Random Sample – a set of items that have been drawn from a population to collect data so that inferences can be made about the entire population. Instead of asking every person in New York City what brand of hot dog he or she prefers, a businessman could take a random sample of 200 people and make an inference that Brand X is the most popular for the entire population.
Mean – the mathematical average of scores of a population that measures central tendency. For example, if a college student earns an A (4 points), A (4 points), B (3 points), B (3 points), and a C (2 points) then his GPA would equal 4 + 4 + 3 + 3 + 2 = 16. The average would be found by dividing the total by how many grades there are, which is 5. The mean, which in this case is the GPA, would equal 3.2.
Median – the point of a population that cuts the distribution of scores in half which measures central tendency. Using the above example of 2,3,3,4,4 the median would be 3.
Mode – the number that occurs more frequently which measures central tendency. Using the above example of 2,3,3,4,4; the mode would be 3 and 4 and would be considered multi-modal.
Range – The range is the distance between the highest and lowest score in a given population. The range is the highest score minus the lowest score. Using the above example of 2,3,3,4,4; the range would be 4 – 2 which equals 2.
Variance – The variance shows the dispersion of scores in a population. The variance is found by finding the mean, finding out how each score deviates from the mean, and then squaring the deviation. Using the above example of 2,3,3,4,4 with a mean of 3.2; the variance would be found by (2- 3.2) squared + (3-3.2) squared + (3-3.2) squared + (4-3.2) squared + (4-3.2) squared and dividing the total by the number of scores which is 5. The answer is -0.048.
Standard Deviation – The standard deviation of a population is the square root of its variance. Using the above example of 2,3,3,4,4 with a variance of -0.048; the standard deviation is 0.219089023.
Central Limit Theorem – A theory of probability that describes the characteristics of the population of the means that comes from the means of an infinite number of random population samples of the given size which are all drawn from the given population and states that the sampling distribution of means is always equal to the mean of the population from which the samples were drawn, the variance of the sampling distribution of means is equal to the variance of the population from which the samples were drawn divided by the size of the samples, and if the original population has a normal distribution that is shown by a bell shape the sampling distribution of means will also be normal.
Z-Score – The z-score indicates how far and in what direction a score deviates from the distribution mean and is expressed in units of standard deviation. The z-score equals the raw score to be standardized minus the mean of the population divided by the standard deviation of the population.
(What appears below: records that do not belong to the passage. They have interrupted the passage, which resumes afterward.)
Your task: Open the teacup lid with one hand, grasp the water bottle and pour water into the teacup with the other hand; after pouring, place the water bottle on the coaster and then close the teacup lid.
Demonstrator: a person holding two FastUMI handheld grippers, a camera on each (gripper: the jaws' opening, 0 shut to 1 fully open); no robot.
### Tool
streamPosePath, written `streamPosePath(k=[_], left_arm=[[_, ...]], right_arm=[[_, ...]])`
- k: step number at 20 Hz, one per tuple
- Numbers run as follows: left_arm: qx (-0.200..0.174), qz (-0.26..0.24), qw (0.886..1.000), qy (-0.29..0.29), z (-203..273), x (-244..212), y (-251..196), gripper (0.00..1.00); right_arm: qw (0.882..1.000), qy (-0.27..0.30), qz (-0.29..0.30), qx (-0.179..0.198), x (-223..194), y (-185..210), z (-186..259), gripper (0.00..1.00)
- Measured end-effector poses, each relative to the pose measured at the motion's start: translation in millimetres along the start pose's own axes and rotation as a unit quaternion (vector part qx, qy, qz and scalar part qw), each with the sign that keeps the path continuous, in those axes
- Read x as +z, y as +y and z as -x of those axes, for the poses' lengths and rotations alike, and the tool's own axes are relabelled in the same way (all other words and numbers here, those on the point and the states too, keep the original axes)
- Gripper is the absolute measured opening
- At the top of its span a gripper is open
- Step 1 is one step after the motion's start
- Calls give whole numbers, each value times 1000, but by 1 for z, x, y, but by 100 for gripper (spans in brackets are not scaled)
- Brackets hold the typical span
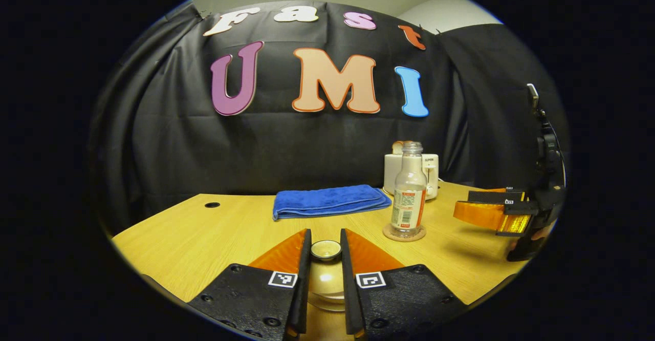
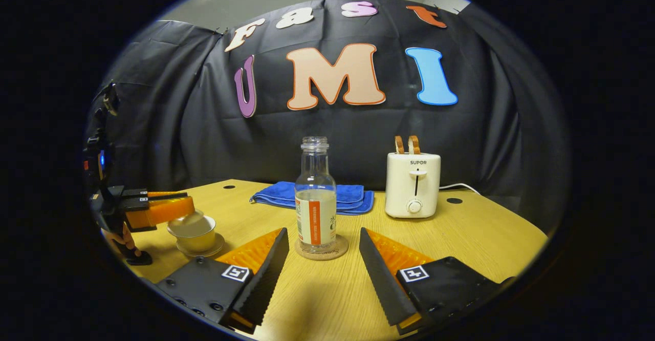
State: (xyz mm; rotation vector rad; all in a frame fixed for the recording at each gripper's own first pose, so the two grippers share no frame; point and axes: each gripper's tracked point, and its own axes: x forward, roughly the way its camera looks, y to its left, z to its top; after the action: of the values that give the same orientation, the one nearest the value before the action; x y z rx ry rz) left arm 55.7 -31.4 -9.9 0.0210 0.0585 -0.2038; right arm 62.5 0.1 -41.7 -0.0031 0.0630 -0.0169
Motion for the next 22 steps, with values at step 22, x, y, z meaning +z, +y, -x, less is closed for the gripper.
streamPosePath(k=[22], left_arm=[[-44, -13, 999, 18, 1, -2, -15, 36]], right_arm=[[999, -36, 0, -15, 14, -10, 27, 90]])
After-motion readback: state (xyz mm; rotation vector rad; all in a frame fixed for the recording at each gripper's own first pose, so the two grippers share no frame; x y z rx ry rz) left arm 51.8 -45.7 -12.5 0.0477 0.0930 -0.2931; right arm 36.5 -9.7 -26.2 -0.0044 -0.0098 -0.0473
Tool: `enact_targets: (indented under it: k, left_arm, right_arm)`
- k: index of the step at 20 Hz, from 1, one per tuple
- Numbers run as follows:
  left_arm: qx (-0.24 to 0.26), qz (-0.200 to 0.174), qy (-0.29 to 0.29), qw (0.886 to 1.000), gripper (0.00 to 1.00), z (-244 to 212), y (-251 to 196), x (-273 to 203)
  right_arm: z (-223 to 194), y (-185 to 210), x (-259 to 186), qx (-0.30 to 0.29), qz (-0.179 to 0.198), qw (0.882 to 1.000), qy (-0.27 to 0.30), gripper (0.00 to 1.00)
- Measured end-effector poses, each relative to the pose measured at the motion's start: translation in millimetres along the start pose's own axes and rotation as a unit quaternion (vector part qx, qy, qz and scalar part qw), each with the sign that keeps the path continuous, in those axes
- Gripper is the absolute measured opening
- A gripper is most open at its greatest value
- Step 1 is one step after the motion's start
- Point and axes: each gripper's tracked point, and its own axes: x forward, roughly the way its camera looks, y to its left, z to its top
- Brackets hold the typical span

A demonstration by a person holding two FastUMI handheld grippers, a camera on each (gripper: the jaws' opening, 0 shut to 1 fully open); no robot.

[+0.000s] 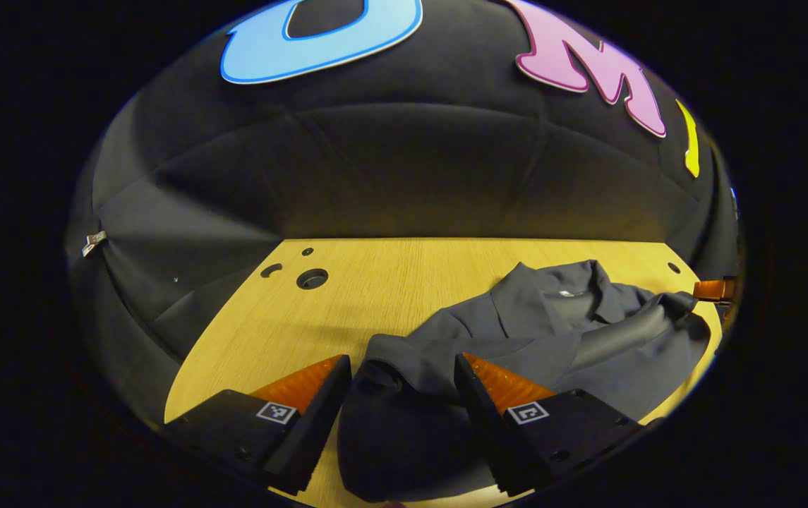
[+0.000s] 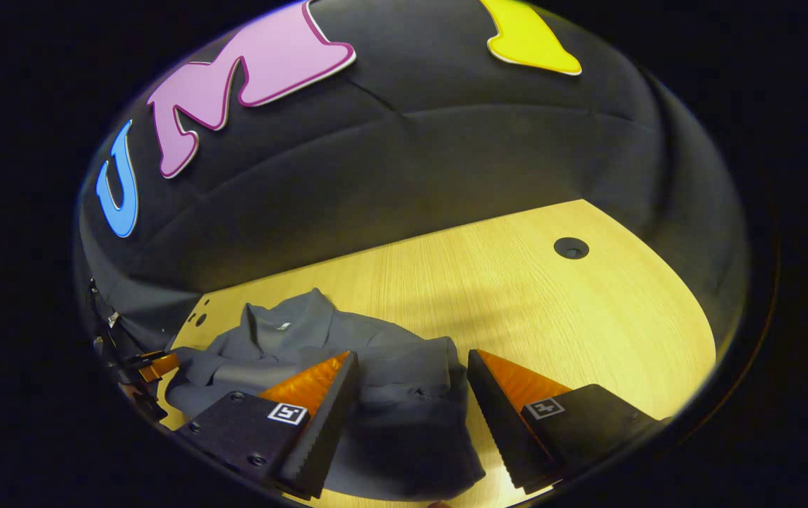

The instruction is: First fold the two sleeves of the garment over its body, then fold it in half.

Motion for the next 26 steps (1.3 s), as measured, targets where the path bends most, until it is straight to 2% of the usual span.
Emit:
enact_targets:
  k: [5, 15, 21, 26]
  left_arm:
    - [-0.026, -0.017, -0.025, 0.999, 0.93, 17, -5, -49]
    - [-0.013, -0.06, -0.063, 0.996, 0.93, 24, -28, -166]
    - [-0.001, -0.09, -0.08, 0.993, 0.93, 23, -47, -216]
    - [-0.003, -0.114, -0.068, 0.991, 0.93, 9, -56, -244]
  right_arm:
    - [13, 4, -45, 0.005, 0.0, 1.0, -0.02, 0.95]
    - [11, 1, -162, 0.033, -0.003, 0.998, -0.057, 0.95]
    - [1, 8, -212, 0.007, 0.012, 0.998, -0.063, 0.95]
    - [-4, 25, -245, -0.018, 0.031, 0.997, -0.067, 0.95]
Using the above example of 2,3,3,4,4 with a mean of 3.2 and a standard deviation of 0.219089023, the number 4 would have a z-score of 3.65 (rounded).
Null Hypothesis – a hypothesis that the independent variable will not have any effect on the dependent variable and that any differences between the experimental and control groups are caused by chance.
Statistical Significance – a result that is considered statistically significant is one that is unlikely to have been caused by chance factors.
Correlation – a mutual relation between two or more things. Correlation does not, however, mean causation. For example, suppose that driving red cars is correlated with a greater chance of getting a speeding ticket. Driving a red car obviously does not cause a speeding ticket.
Correlation Coefficient – a measurement of how well predicted values work with real life data described by a number from 0 to 1 with 1 being the most accurate possible.
Confounding Variable – a variable that falsely links the independent variable and the dependent variable or masks a correlation between the independent variable and the dependent variable in an experiment.